Dilemma zwischen Gentechnikfrei und Konkurrenzfähig
Der Preis für gentechnisch verändertes Soja liegt bei mehreren hundert Euro pro Tonne und ist starken Schwankungen unterworfen - gentechnikfreies Soja kostet deutlich mehr. Dieser Preisunterschied wirkt sich gezwungenermaßen auf den Preis von allen Produkten aus, die aus dem Schwein gewonnen werden. Die vielen Teile des heimischen Schweins werden weltweit vermarktet, auf Märkten, wo Gentechnikfreiheit keine Rolle spielt. Selbst gentechnikfreie Edelteile an österreichische Konsumenten zu verkaufen, ist eine Herausforderung, wie wir in Gesprächen mit Erzeugerorganisationen erfahren haben. Verarbeiter und Handelsketten hätten versucht, gentechnikfreies Fleisch im Regal neben herkömmlich produziertem zu verkaufen, und seien gescheitert. Die Konsumenten seien nicht bereit gewesen, allein für Gentechnikfreiheit 50 Cent pro Kilo mehr zu zahlen.
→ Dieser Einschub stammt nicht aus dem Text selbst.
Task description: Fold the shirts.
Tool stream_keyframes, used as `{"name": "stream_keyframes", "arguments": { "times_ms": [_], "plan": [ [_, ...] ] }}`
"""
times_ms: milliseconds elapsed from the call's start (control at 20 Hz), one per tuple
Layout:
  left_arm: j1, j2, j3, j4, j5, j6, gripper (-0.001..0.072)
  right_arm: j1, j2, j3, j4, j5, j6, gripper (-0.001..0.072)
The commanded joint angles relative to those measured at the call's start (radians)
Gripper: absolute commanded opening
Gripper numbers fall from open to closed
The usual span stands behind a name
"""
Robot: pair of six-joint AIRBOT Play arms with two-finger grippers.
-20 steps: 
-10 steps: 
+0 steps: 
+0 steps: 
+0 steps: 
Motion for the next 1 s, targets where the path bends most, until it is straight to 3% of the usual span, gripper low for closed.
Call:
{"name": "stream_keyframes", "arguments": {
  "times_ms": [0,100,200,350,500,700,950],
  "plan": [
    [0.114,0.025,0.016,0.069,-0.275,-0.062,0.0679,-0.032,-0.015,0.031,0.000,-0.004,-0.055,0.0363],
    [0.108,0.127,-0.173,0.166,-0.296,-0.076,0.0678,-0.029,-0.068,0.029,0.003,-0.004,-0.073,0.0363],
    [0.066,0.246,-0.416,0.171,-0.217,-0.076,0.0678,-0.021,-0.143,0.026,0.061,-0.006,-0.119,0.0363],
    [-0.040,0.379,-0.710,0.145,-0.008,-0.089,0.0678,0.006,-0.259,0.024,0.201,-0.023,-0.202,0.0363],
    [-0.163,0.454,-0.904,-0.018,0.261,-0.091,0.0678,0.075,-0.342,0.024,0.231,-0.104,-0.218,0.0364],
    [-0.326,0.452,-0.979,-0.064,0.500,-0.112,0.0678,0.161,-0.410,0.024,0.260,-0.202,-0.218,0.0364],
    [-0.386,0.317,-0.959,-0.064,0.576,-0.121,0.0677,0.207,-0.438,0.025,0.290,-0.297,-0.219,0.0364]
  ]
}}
Weltweit bekommen konventionelle Mastschweine in aller Regel gentechnisch verändertes Soja, selbst im Gentechnikfrei-Musterland Österreich. Auch wenn einzelne Verarbeiter nur mehr Fleisch aus gentechnikfreier Fütterung kaufen, der Großteil der konventionellen Schweine in Österreich wird nach wie vor mit gentechnisch verändertem Soja gefüttert. Eine Branchenlösung wie in der Milch-, Eier-, und Geflügelbranche gibt es nicht. Auch das AMA-Gütesiegel schreibt bei Schweinefleisch keine gentechnikfreie Fütterung vor. Gentechnik in der Fütterung muss für den Konsumenten nicht auf der Verpackung des Tierproduktes ersichtlich sein. Nur Bio und Produkte mit dem grün-weißen Siegel der ARGE Gentechnik-frei werden garantiert ohne gentechnisch verändertes Soja hergestellt. Bei aller Diskussion um Gentechnikfreiheit ist zu beachten, dass Soja ein wichtiger Futterbestandteil ist, aber nicht mehr als 18 bis 20 Prozent des Futters ausmacht. Der Großteil des Futters kommt aus gentechnikfreiem Anbau rund um den Bauernhof.
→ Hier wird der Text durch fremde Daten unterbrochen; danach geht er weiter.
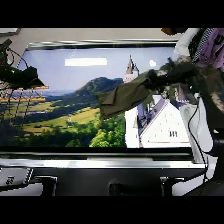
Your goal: Fold the clothes and pants, and hang the long-sleeved shirts on hangers.
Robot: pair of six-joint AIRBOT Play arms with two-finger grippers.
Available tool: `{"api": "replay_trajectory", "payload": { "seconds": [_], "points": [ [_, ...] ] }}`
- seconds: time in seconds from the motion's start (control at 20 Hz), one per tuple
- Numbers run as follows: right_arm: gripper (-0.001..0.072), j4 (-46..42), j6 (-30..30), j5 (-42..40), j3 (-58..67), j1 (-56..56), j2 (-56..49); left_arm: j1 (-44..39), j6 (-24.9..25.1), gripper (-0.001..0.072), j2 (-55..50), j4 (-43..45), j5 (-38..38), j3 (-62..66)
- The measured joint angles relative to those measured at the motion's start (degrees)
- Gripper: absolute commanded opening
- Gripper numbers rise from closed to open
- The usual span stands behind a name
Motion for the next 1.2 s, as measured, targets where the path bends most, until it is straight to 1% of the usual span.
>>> {"api": "replay_trajectory", "payload": {
  "seconds": [0.3, 0.4, 0.8, 0.95, 1.1, 1.2],
  "points": [
    [0.0030, -0.3, 9.8, 2.6, 11.7, -10.4, 0.0, 0.0, 0.0, 0.0020, 0.0, 0.0, 0.0, 0.0],
    [0.0030, -0.4, 12.1, 3.6, 14.6, -14.0, 0.0, 0.0, 0.0, 0.0020, 0.0, 0.0, 0.0, 0.0],
    [0.0030, -2.6, 20.6, 5.2, 18.8, -25.5, 1.2, 0.0, 0.0, 0.0020, 0.0, 0.0, 0.0, 0.0],
    [0.0030, -6.6, 25.4, 3.0, 19.0, -27.7, 2.5, 0.0, 0.0, 0.0020, 0.0, 0.0, 0.0, 0.0],
    [0.0030, -14.3, 30.4, -1.6, 19.1, -28.9, 4.5, 0.0, 0.0, 0.0020, 0.0, 0.0, 0.0, 0.0],
    [0.0030, -19.7, 32.6, -5.1, 19.1, -29.2, 5.9, 0.0, 0.0, 0.0020, 0.0, 0.0, -0.1, 0.0]
  ]
}}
Billigproduktion in Ländern wie Deutschland und Niederlande
Die Produktionskosten in den vergleichsweise viel größeren Schweinemastbetrieben der genannten Länder, häufig verbunden mit wesentlich niedrigeren Verarbeitungskosten in den ebenfalls immer größer werdenden Schlachthöfen, gestatten es der ausländischen Konkurrenz billiger zu produzieren. Dabei wird seit Jahren hitzig debattiert über „Ausnahme-Arbeitsbedingungen“, wie sie Subunternehmer von großen (deutschen) Schlachthöfen ihren überwiegend ausländischen Arbeitnehmern „anbieten“. Hier schlachten häufig ungelernte Billiglohnarbeiter aus Polen, der Ukraine und anderen Staaten des ehemaligen Ostens im Akkord ohne kollektivvertragliche und damit verbundene sozialrechtliche Absicherung.
In den beiden großen österreichischen Schlachtbetrieben, die uns für unsere Videodrehs ihre Pforten öffneten, waren hingegen ausnahmslos fix angestellte ausgebildete Metzger beschäftigt.
Während einzelne heimische Verarbeiter teilweise auf billigeres Schwein aus dem Ausland zurückgreifen, konnten sich viele österreichische Schweinemäster und Schlachtbetriebe kleineren und mittleren Maßstabs in den letzten Jahren in dieser Niedrigpreisspirale nicht länger halten und sperrten zu.